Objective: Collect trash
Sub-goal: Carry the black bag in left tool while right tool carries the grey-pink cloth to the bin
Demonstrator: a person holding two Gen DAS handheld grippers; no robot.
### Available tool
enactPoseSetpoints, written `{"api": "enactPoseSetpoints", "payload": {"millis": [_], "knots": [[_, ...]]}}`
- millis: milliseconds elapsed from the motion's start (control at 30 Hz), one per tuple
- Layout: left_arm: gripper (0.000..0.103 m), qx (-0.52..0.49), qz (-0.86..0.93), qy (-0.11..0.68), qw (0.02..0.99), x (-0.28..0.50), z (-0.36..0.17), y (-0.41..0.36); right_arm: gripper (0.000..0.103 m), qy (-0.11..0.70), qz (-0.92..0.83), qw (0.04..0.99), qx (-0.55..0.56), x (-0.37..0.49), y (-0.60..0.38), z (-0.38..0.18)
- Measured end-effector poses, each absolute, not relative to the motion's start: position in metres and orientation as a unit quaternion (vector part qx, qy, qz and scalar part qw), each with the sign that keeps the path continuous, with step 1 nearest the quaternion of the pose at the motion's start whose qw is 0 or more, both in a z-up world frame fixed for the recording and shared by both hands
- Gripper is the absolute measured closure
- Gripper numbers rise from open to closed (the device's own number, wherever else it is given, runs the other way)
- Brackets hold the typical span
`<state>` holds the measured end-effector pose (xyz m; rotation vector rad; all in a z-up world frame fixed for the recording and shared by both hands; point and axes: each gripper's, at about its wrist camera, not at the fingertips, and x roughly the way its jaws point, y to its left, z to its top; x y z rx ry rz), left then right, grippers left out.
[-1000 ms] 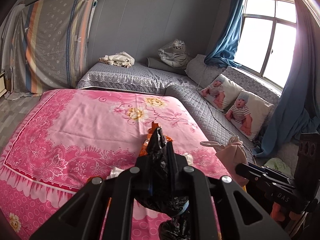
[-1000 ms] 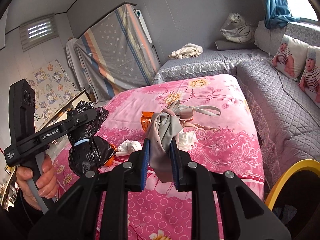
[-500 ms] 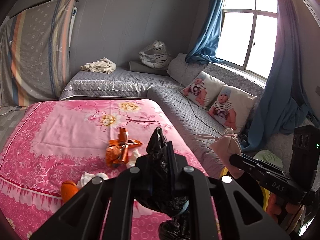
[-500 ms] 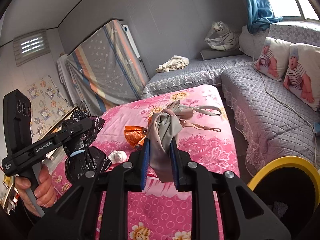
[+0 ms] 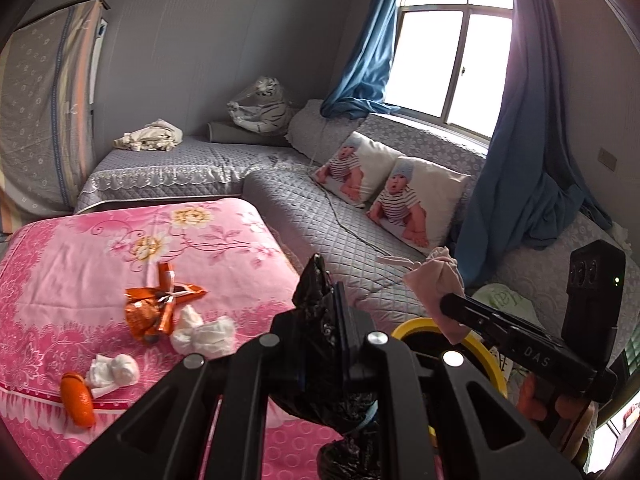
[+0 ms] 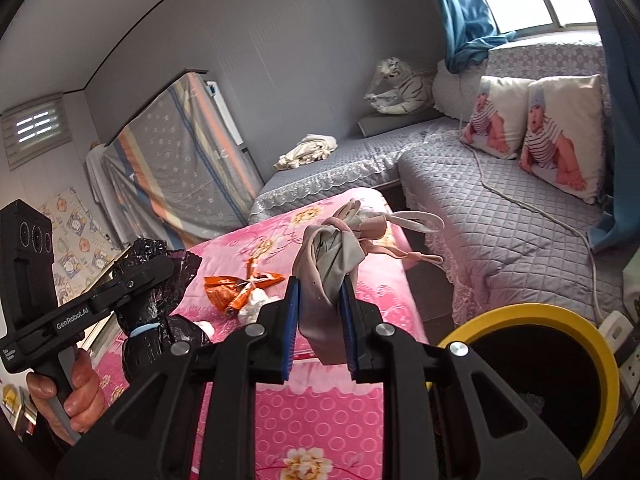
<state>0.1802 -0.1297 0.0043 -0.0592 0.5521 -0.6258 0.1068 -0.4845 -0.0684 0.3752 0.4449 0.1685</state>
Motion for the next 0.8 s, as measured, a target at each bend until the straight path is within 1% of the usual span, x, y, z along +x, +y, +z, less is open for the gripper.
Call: {"api": "enactPoseSetpoints", "payload": {"millis": [233, 467, 800], "knots": [[0.093, -0.012, -0.338, 0.271, 0.901, 0.174, -0.001, -0.171, 0.084, 0.216, 0.046, 0.954, 0.205, 0.095, -0.517, -0.079], [0.093, 0.011, -0.375, 0.287, 0.882, 0.169, -0.016, -0.218, 0.084, 0.220, 0.016, 0.950, 0.222, 0.085, -0.548, -0.090], [0.093, 0.033, -0.410, 0.300, 0.861, 0.165, -0.035, -0.267, 0.084, 0.232, -0.016, 0.942, 0.243, 0.076, -0.583, -0.113]]}}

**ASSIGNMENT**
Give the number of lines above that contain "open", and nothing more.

**RESULT FOR THIS EXERCISE**
2